Let me give you a few quick examples. Some of the things Klepper’s character says: “Here at The Opposition we believe in our own Golden Rule – May you only hear from others what you’ve already been telling yourself;” “In 2017, you get to pick which facts are right for you;”and perhaps my favorite from the episode, “There are dark forces at play. The deep state. Globalists. Bill Nye. And this program will oppose them at all costs. But just like Lee Harvey Oswald, I can’t do it alone.”

Late night TV abounds with great satirical shows from “The Daily Show” to “Full Frontal with Samantha Bee,” but it’s good to have the kind of sustained, character-based satire that “The Opposition” offers back on late night TV. There really hasn’t been anything like it since “Colbert.” Today’s political environment – alternative facts, fake news and straight-up lies – needs a consistent satirical voice.

Now, I’m not saying “The Opposition” is the greatest show of the bunch or anything (that’d be “Last Week Tonight with John Oliver”), and it’s too early to tell how long Klepper and company can sustain this. But there’s a use and function to satire even in an age where it can feel like reality’s so exaggerated that, at times, it renders the satire seemingly redundant. The kind of willful stupidity and fallacious thinking that permeates the political and cultural landscape should never go un-ridiculed.
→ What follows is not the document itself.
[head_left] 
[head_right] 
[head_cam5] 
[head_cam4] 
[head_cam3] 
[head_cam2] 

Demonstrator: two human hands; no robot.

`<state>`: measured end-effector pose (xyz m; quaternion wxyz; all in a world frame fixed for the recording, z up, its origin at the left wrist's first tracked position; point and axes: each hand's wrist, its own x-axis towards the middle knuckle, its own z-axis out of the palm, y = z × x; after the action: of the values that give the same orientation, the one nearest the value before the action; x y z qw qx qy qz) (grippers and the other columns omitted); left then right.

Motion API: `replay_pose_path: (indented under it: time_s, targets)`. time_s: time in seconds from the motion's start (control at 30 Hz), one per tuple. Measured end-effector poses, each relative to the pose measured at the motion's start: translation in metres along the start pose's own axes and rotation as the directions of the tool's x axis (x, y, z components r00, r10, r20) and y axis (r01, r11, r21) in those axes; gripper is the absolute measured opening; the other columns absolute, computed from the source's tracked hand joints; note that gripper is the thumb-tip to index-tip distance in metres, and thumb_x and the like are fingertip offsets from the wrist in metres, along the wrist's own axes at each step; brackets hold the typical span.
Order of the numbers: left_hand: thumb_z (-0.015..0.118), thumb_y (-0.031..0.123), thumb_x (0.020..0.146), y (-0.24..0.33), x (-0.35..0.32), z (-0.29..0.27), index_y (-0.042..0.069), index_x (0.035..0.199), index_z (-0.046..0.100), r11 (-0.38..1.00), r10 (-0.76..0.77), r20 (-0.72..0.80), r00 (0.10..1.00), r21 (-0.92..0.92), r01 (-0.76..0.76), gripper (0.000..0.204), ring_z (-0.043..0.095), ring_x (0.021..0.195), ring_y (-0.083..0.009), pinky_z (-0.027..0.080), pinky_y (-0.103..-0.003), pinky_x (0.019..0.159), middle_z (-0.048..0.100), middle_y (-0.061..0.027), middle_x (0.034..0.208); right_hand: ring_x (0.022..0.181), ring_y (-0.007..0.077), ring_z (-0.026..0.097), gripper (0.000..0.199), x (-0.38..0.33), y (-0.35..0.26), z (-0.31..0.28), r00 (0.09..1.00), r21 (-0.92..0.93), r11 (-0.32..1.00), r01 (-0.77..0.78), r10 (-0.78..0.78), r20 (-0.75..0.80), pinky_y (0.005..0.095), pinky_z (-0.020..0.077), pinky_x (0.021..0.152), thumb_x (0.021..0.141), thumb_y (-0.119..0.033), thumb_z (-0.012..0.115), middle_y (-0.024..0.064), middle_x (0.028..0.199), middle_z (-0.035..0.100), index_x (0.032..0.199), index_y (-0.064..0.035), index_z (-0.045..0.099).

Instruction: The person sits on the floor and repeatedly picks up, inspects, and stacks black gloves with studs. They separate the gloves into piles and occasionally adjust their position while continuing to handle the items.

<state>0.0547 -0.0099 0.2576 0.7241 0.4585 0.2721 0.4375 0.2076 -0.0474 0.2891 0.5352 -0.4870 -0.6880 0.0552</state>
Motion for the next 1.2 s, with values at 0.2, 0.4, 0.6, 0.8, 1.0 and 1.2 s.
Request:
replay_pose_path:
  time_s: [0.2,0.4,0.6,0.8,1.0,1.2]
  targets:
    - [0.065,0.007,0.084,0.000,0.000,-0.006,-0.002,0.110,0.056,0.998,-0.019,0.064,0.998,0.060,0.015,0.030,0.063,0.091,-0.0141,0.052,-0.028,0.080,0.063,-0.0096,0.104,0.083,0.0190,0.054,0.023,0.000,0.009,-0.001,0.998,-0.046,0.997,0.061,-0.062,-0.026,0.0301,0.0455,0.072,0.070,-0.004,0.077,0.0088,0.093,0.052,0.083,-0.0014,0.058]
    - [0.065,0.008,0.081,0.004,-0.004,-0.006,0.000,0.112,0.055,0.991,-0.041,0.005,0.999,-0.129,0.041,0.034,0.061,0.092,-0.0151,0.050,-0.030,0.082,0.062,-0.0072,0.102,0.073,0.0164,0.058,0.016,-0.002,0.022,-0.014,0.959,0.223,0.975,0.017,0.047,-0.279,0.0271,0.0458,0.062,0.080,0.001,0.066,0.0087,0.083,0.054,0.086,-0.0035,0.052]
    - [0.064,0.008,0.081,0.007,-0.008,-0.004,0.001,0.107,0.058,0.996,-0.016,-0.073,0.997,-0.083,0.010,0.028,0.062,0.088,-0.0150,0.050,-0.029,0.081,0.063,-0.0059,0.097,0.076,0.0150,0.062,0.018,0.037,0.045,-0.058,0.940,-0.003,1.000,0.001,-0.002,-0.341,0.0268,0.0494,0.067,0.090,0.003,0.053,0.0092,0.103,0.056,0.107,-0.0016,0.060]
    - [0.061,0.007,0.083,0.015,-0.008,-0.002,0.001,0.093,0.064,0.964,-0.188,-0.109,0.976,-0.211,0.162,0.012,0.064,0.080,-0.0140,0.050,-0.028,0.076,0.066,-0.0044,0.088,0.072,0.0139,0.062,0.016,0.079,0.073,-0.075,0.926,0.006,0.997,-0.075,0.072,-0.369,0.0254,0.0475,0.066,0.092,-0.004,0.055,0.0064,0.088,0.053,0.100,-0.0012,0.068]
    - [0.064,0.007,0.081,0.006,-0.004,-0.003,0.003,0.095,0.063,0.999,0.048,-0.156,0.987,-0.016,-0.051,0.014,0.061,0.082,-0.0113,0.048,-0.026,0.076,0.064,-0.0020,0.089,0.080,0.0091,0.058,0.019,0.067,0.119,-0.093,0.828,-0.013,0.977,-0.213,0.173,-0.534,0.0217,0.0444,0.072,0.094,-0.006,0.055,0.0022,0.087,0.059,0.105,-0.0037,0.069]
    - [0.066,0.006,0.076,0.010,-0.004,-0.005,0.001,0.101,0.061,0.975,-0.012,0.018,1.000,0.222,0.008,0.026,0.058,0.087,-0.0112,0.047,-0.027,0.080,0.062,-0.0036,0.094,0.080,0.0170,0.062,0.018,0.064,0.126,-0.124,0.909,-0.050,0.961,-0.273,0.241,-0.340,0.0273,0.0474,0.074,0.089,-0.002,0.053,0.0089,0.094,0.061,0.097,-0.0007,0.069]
Hearing someone like Jones say something really stupid is mind-numbing and, to many rational people, would be self-evidently absurd. Hearing someone like Klepper’s character say something similarly stupid is of course funny, but it also makes me hope that that kind of ridiculous thought-process would somehow find its way back to Jones himself. Ideally, he would recognize his own crap and offer up a mea culpa for propagating the intellectual equivalent of toxic waste on a daily basis.

But I know that’s wishful thinking. Sometimes, in a world filled with an endless stream of insane lies and unfiltered nonsense, the only sane thing to do is laugh at it.